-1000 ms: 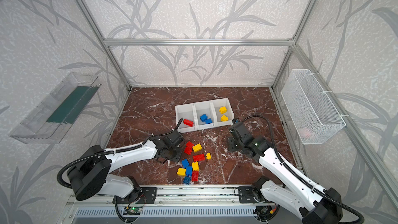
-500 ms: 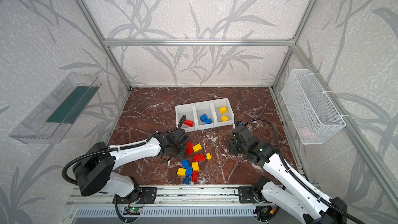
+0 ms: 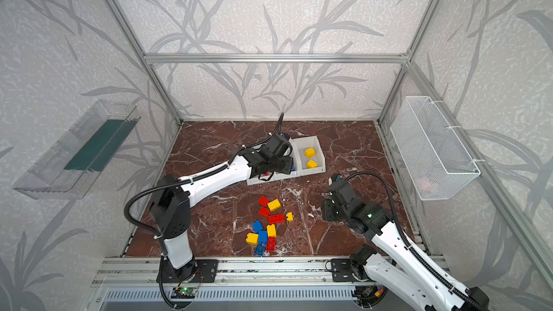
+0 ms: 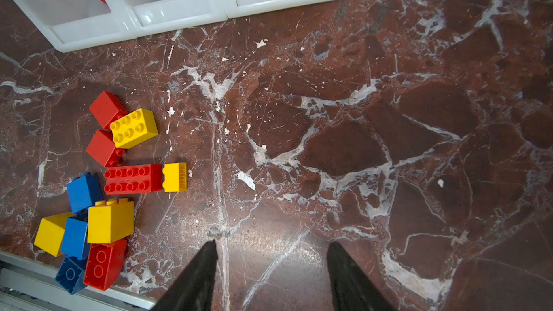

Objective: Sort the legos into containers by color
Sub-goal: 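Carry the blue brick to the middle compartment and open the left gripper, then withdraw the left gripper from the bin while the right gripper reaches toward the pile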

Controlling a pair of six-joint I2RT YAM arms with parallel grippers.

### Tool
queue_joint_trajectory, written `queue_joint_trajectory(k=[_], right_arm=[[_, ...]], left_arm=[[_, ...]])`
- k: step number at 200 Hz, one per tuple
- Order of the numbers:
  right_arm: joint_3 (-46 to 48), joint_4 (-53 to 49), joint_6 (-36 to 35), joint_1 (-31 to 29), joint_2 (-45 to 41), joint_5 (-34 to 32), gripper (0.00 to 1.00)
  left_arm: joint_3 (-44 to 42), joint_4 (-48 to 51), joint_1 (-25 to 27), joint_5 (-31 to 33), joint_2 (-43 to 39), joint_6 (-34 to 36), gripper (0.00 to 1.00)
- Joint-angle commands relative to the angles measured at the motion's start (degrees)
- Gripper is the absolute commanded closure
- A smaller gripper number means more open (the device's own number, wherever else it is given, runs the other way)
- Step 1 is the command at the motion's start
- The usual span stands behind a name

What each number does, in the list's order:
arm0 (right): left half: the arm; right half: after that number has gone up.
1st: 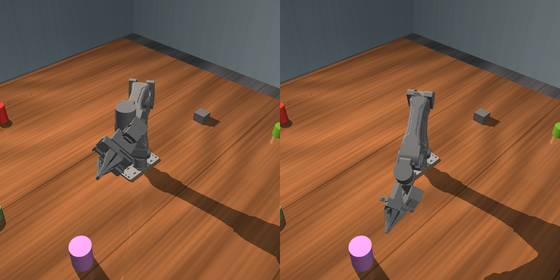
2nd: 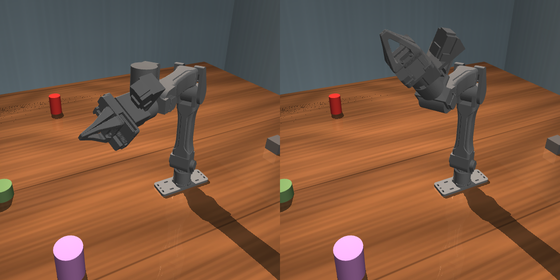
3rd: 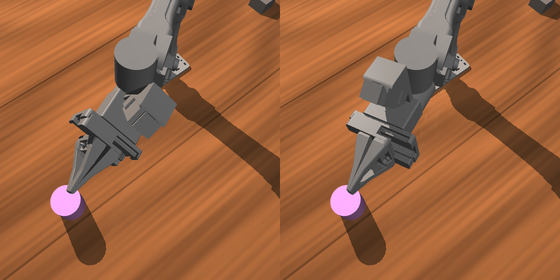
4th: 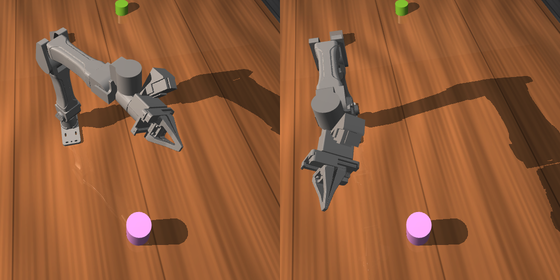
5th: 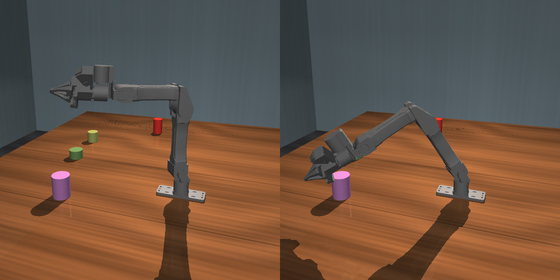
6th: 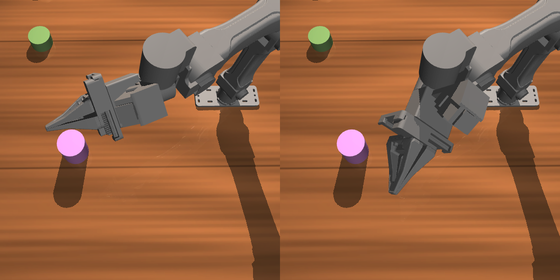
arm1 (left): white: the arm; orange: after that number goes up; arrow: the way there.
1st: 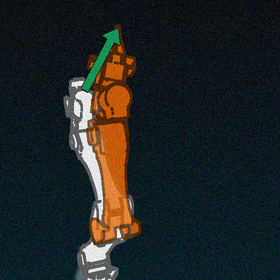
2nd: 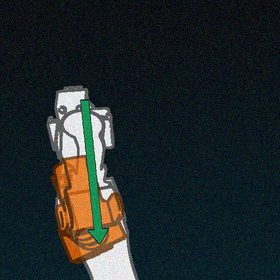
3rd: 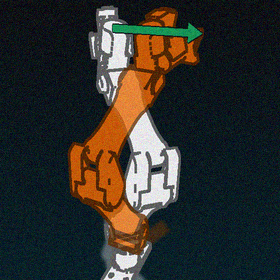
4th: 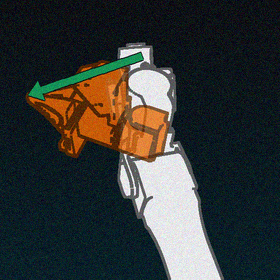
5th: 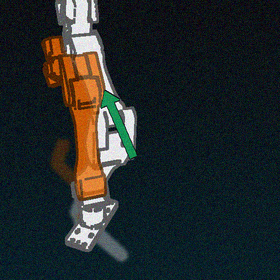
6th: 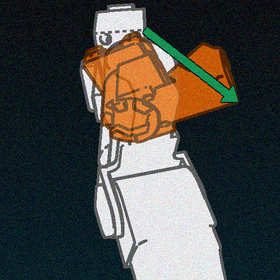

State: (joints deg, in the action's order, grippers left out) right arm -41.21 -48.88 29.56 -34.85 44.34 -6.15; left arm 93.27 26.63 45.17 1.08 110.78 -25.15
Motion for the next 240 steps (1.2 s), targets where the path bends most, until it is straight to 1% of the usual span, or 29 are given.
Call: queue_joint_trajectory(k=[1, 23, 48, 63, 76, 93, 112, 144, 175, 197, 225, 240], right_arm=[[0.2, -1.7, 0.5, 0.2, 0.5, 0.7, 0.40], [0.3, -1.5, 0.4, 0.2, 0.9, 0.7, 0.40], [0.3, -1.5, 0.5, 0.2, 1.0, 0.4, 0.40], [0.2, -1.4, 0.6, 0.3, 1.4, 0.4, 0.40], [0.0, -1.5, 0.6, 0.3, 1.8, 0.6, 0.40], [-0.4, -1.7, 0.6, 0.2, 2.1, 0.4, 0.40], [-0.5, -1.7, 0.7, 0.3, 2.3, -0.1, 0.40], [-0.5, -2.2, 1.4, 0.3, 3.5, 0.4, 0.40], [-1.5, -3.2, 1.5, 0.2, 4.2, -0.2, 0.40], [-1.7, -1.8, 1.5, 0.2, 5.8, 0.3, 0.40], [-2.6, 1.0, 1.6, 0.2, 10.9, 2.1, 0.40], [-3.9, 2.0, 1.6, -0.2, 14.4, 3.3, 0.40]], left_arm=[[6.0, 2.6, -2.0, 0.1, 5.9, 1.9, 0.70], [9.0, 3.8, -3.4, 0.0, 9.3, 1.4, 0.70], [8.6, 2.0, -4.6, -0.2, 10.3, 0.9, 0.69], [8.4, 1.1, -5.1, -0.9, 10.8, 0.7, 0.65], [8.4, 0.5, -5.5, -2.2, 11.4, 0.5, 0.57], [8.2, 0.1, -5.5, -2.6, 11.3, 0.5, 0.51], [8.2, -0.5, -5.7, -2.8, 10.7, 0.9, 0.48], [6.8, -1.8, -5.9, -3.5, 8.6, 1.1, 0.47], [0.6, -5.8, -6.5, -3.7, 3.0, 0.6, 0.47], [-7.2, -8.9, -7.6, -3.9, -2.6, 0.0, 0.47], [-17.9, -11.3, -9.5, -4.0, -10.9, -0.9, 0.46], [-23.2, -11.9, -10.2, -2.9, -15.3, -1.2, 0.46]])
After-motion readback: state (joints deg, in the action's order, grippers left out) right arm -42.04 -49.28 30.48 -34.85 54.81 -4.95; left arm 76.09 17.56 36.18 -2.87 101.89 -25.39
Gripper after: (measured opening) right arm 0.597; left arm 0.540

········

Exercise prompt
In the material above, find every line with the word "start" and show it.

Task solution
- Joint-angle commands relative to the angles measured at the motion's start (degrees)
- Step 1 is the command at the motion's start

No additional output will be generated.